ASSIGNED TASK
Identify the line that contains "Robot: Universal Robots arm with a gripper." in the material. Output it and every line after it, unchanged, through the end.

▬▬▬▬▬▬▬▬▬▬

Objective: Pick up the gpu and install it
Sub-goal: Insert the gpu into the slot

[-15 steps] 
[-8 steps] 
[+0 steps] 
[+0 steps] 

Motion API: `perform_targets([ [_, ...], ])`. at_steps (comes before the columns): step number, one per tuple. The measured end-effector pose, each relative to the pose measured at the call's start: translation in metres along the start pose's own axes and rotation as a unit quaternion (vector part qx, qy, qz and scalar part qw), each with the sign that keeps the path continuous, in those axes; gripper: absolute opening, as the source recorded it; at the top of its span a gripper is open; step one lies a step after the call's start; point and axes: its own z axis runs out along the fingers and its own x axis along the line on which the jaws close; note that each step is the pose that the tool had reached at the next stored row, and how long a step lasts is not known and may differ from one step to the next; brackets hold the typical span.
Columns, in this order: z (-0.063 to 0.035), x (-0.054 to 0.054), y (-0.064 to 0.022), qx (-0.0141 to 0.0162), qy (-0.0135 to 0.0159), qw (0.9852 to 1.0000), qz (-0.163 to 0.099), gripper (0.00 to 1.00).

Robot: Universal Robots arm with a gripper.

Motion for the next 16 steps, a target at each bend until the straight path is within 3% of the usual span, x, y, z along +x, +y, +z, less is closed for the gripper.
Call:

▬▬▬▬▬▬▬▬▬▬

ANSWER BELOW
Robot: Universal Robots arm with a gripper.

Motion for the next 16 steps, a target at each bend until the straight path is within 3% of the usual span, x, y, z along +x, +y, +z, less is closed for the gripper.
Call:

That concludes the output for this exercise.